Yoga Therapy

   It was my friend, Janie, who invited me to my first yoga class in Prescott, Arizona in 1991. The teacher was Sally Cheney. What I loved was that we got to shape our bodies into animals. 

    I discovered that during yoga, things stuck in my body were released. I hadn’t even been aware of them. Trauma does this, hiding away in obscure places, like some viruses.

     I remember wondering why on earth Harvard Medical School, whom I had just graduated from, had not taught us yoga. Why weren’t we doing it there? There, where we were learning about healing and medicine. 

    My personal yoga practice expanded when we moved to Boulder, Colorado in 1997, because at that time, I could not even afford $5.00 to go to a class. So, I practiced at home, easily hearing my teacher’s voice in my head. I became self-disciplined out of necessity. My young daughter would often join me and I was soon teaching to her kindergarten class (2000). After my husband was diagnosed with Multiple Sclerosis, he asked me to teach him too, and so I began holding classes outdoors in our lovely, flat, grassy backyard in South Boulder in the early morning hours. I set out a coffee can for donations and invited a few neighbors and friends to join us.

    In 2001, I simultaneously began a PhD psychology program and began consulting for Natural Standard Research Collaboration. I was asked to do a research review of yoga therapy for Natural Standard. I was delighted to thoroughly examine the scientific evidence on yoga therapy for various conditions. I took careful notes on specific protocols. I came to learn that yoga could be helpful for many psychological conditions. (Yoga Journal also hosted a first “Therapeutic Applications of Yoga” conference in Estes Park, CO in 2001).

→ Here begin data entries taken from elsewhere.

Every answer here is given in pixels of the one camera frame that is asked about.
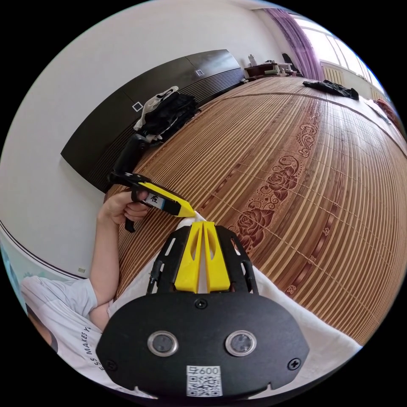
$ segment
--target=qr code
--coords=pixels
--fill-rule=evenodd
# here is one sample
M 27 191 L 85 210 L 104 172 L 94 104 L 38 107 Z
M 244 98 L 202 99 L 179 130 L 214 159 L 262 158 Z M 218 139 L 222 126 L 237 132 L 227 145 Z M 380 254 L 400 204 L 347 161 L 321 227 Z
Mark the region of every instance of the qr code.
M 219 397 L 221 395 L 220 366 L 187 366 L 187 396 Z

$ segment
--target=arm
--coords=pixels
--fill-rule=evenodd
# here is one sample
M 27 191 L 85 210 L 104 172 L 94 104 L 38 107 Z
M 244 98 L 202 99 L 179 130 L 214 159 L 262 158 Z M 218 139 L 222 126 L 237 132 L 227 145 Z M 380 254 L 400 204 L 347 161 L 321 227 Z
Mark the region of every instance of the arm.
M 95 247 L 89 279 L 98 306 L 114 298 L 119 284 L 119 225 L 100 214 L 96 221 Z
M 146 192 L 139 194 L 140 200 L 146 197 Z M 126 218 L 140 221 L 146 214 L 147 207 L 132 203 L 130 192 L 112 196 L 99 211 L 89 277 L 98 306 L 90 312 L 89 317 L 102 331 L 109 320 L 109 302 L 114 298 L 119 284 L 119 225 Z

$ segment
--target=woven bamboo mat
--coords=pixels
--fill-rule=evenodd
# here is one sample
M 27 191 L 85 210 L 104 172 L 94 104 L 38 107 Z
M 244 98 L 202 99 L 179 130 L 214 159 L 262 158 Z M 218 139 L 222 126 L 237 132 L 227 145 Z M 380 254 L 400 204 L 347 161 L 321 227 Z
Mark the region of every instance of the woven bamboo mat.
M 279 289 L 365 344 L 407 265 L 407 159 L 368 106 L 293 79 L 218 98 L 136 171 L 234 230 Z M 154 210 L 138 233 L 120 229 L 118 295 L 178 222 Z

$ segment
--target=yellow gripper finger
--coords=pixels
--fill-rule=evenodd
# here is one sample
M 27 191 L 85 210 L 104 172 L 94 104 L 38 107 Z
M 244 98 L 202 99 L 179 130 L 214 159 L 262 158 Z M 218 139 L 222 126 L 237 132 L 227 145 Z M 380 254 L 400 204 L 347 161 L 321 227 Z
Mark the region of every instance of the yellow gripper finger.
M 202 252 L 202 223 L 194 222 L 191 225 L 187 244 L 175 280 L 177 291 L 190 291 L 198 293 L 199 269 Z
M 202 223 L 205 242 L 206 286 L 208 292 L 228 291 L 230 288 L 230 280 L 215 224 L 213 222 Z

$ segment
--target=sticker
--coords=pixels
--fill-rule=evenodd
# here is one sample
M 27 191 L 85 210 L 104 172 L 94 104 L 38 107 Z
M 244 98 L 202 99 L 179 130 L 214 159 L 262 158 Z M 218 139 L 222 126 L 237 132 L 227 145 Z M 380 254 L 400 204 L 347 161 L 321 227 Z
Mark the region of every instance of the sticker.
M 165 199 L 164 198 L 160 198 L 157 195 L 154 194 L 150 194 L 145 200 L 144 202 L 146 204 L 149 204 L 155 208 L 158 209 L 162 209 L 164 207 L 164 203 L 165 203 Z
M 221 395 L 220 366 L 187 366 L 187 396 L 219 397 Z

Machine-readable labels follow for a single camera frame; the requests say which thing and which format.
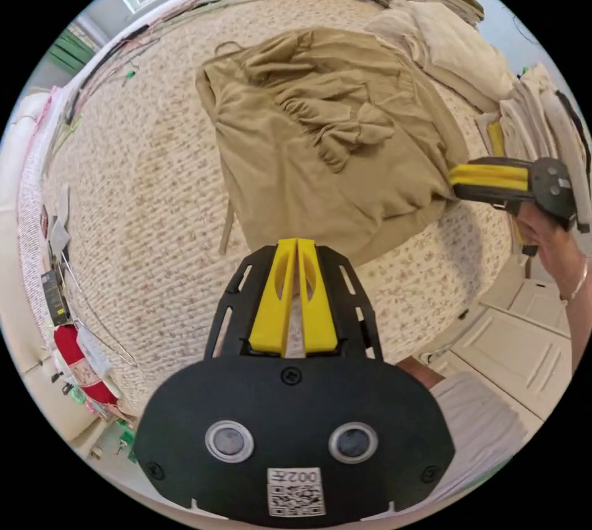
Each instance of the bed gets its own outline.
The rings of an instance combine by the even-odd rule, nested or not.
[[[382,7],[368,0],[262,0],[213,10],[165,33],[84,103],[82,119],[39,184],[45,150],[73,85],[54,102],[25,161],[18,201],[23,278],[38,323],[40,204],[70,186],[70,264],[83,294],[76,306],[105,348],[122,408],[142,412],[156,387],[201,359],[224,286],[249,253],[234,224],[219,252],[227,196],[213,126],[195,91],[197,67],[222,42],[256,44],[281,30],[324,25],[361,30]],[[478,111],[435,83],[466,136],[472,158],[487,154]],[[462,203],[380,259],[358,268],[376,310],[385,359],[396,362],[449,326],[496,279],[511,254],[507,216]],[[289,353],[298,351],[298,323]]]

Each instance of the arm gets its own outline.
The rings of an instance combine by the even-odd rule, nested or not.
[[[570,298],[582,280],[584,262],[587,261],[581,253],[579,270],[574,270],[571,276],[561,277],[556,280],[559,293],[562,298]],[[575,297],[567,303],[565,313],[569,324],[569,333],[572,341],[572,371],[578,367],[586,345],[592,333],[592,267],[588,268],[588,277],[581,285]]]
[[[516,223],[524,240],[538,245],[543,267],[555,280],[561,298],[569,300],[565,311],[572,342],[572,371],[575,371],[592,332],[592,273],[572,297],[582,281],[587,258],[570,232],[529,203],[522,204]]]

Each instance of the printed label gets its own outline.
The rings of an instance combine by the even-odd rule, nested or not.
[[[86,358],[78,360],[75,364],[70,364],[70,371],[80,388],[93,386],[101,382],[101,379],[91,368]]]
[[[320,468],[268,468],[269,515],[281,518],[324,516]]]

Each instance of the human hand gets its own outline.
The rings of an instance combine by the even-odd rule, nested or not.
[[[541,263],[555,280],[561,297],[569,298],[582,277],[586,260],[572,233],[532,203],[521,204],[516,225],[526,244],[538,246]]]

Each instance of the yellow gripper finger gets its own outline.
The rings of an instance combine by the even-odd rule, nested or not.
[[[277,244],[249,336],[255,351],[286,355],[297,247],[296,238],[280,240]]]
[[[458,165],[450,171],[450,184],[528,191],[528,169],[500,165]]]
[[[331,353],[337,333],[314,240],[298,239],[298,276],[305,353]]]

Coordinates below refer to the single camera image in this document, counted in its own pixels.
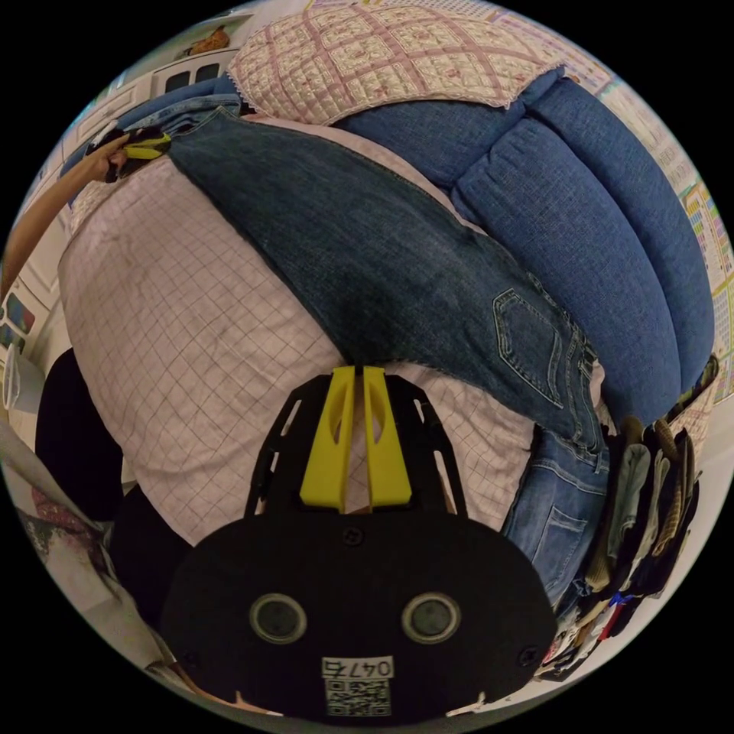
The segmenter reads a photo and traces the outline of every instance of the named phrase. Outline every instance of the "blue upholstered couch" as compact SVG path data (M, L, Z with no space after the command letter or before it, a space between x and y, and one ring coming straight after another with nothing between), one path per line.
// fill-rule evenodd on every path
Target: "blue upholstered couch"
M146 102L120 126L235 94L224 76ZM684 209L644 146L562 69L508 110L405 102L336 126L401 155L540 279L598 352L615 421L651 423L700 377L713 304Z

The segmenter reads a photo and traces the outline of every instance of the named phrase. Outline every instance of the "pile of clothes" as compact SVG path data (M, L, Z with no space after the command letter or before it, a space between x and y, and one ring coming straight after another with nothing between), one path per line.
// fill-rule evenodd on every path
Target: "pile of clothes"
M699 497L693 441L670 424L627 419L607 435L609 491L589 553L557 604L558 634L538 677L566 680L643 599L659 597L683 550Z

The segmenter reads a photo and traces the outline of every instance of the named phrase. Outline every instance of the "screw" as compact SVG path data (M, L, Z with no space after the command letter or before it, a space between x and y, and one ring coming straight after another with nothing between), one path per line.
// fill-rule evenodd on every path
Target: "screw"
M518 664L520 667L528 667L532 665L538 659L538 648L530 647L525 648L518 657Z
M359 545L364 539L365 534L359 528L345 528L342 533L342 540L345 545Z

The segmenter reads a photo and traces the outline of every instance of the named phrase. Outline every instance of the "jeans back pocket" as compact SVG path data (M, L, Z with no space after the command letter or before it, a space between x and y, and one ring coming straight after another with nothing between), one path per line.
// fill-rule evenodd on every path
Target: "jeans back pocket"
M555 505L550 508L532 563L552 603L568 588L578 570L582 559L575 556L587 524L587 520L572 518Z
M557 408L561 338L553 324L514 288L492 303L502 361L525 383Z

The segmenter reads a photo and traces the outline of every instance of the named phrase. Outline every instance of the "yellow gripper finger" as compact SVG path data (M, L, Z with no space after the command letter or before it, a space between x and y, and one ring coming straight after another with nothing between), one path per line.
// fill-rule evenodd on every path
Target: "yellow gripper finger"
M411 500L411 484L390 406L385 370L365 367L364 379L370 505L372 509L405 506ZM378 440L375 422L381 431Z
M333 372L300 488L300 498L307 506L344 512L352 448L354 381L354 367L337 367Z

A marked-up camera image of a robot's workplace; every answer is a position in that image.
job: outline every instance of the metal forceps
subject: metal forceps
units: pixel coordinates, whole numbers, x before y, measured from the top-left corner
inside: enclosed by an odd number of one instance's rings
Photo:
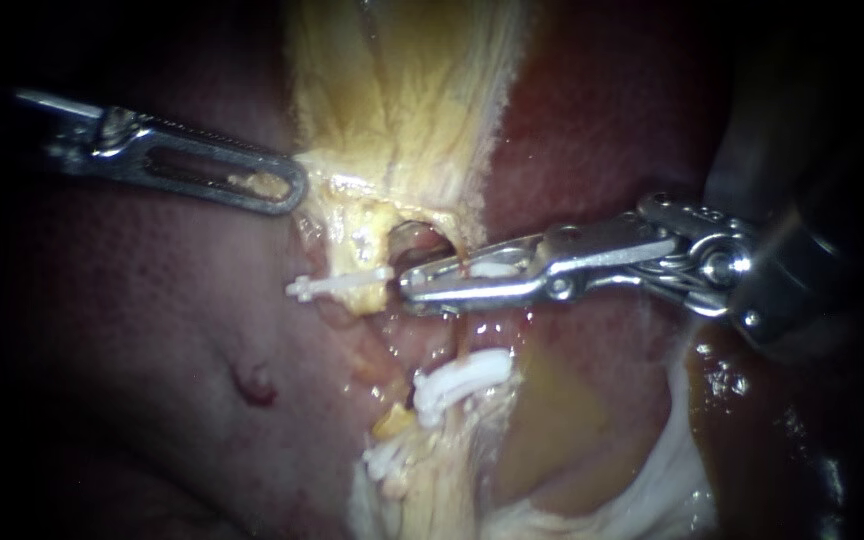
[[[0,144],[20,164],[189,195],[266,215],[292,211],[308,190],[284,156],[122,107],[48,92],[0,89]]]
[[[400,277],[399,291],[415,315],[571,302],[600,287],[642,285],[630,266],[678,247],[675,235],[627,212],[592,225],[554,225],[482,248],[465,261],[450,257],[411,268]]]
[[[611,286],[634,286],[709,318],[728,312],[750,268],[757,229],[665,193],[636,210],[584,225],[486,246],[410,268],[399,279],[405,308],[438,315],[573,302]]]

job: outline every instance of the white plastic clip
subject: white plastic clip
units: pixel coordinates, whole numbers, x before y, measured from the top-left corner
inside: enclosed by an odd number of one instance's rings
[[[299,276],[293,283],[285,286],[286,296],[294,296],[299,302],[311,302],[316,296],[332,294],[336,291],[353,289],[376,283],[386,283],[395,277],[391,266],[381,266],[372,270],[342,274],[325,279],[311,279]]]

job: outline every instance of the yellow fat
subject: yellow fat
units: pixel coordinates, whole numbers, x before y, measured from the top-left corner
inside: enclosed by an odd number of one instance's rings
[[[293,104],[329,275],[387,264],[389,232],[485,241],[481,180],[521,50],[518,0],[305,0],[287,8]],[[383,284],[335,294],[384,309]]]
[[[395,403],[379,421],[372,426],[372,436],[377,441],[387,441],[392,437],[405,431],[406,428],[415,423],[415,412]]]

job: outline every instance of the metal rivet
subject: metal rivet
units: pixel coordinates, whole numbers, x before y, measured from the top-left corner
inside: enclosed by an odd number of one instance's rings
[[[558,230],[559,236],[566,242],[575,242],[582,238],[582,231],[575,225],[565,225]]]
[[[755,328],[760,322],[762,322],[762,319],[759,317],[759,313],[755,310],[750,309],[742,316],[742,324],[744,324],[746,328]]]
[[[555,278],[548,284],[549,294],[557,300],[567,300],[572,294],[572,281],[566,278]]]

    During 2003-2004, I incorporated yoga therapy into my clinical practicum experience with children diagnosed with ADHD (Williams Orlando C. Client-Centered Yoga Therapy: A Case Report. Yoga Therapy in Practice 2008; 4(1):16-19). In 2008, I was invited to teach yoga at the Samasati Nature Retreat Center in Costa Rica.

    Yoga therapy is a broad topic, as it includes physical as well as psychological conditions, and it includes therapists from a range of backgrounds. I come from a humanistic psychology background and specifically use yoga therapy in the healing of trauma, anxiety or depression. Yoga therapy is not something that I necessarily do with everyone, but for some it is an appropriate match and an effective part of treatment- (Williams-Orlando C. Yoga Therapy for Anxiety: A Case Report. Advances in Mind-Body Medicine 2013; 27(4):18-21). 

    In particular, yoga therapy can be a good fit for teens with anxiety who want to learn lifelong skills in addition to or instead of pharmaceutical medication. Yoga therapy is excellent treatment for anxiety and trauma as it alleviates hyperarousal and hyper vigilance of the nervous system, lowers cortisol and blood pressure, and develops positive coping, resiliency, and self esteem, without harmful side effects. Another population which yoga therapy holds great potential for are veterans suffering from post-traumatic stress (PTS).

     Yoga is an ancient science from second century B.C. India. Yoga includes fundamental and holistic principles for good health. Some choose yoga as a way to know God, or experience the Divinity within. However, yoga is not a religion, requires no allegiance, and may be enjoyed by persons of all Faiths and belief systems.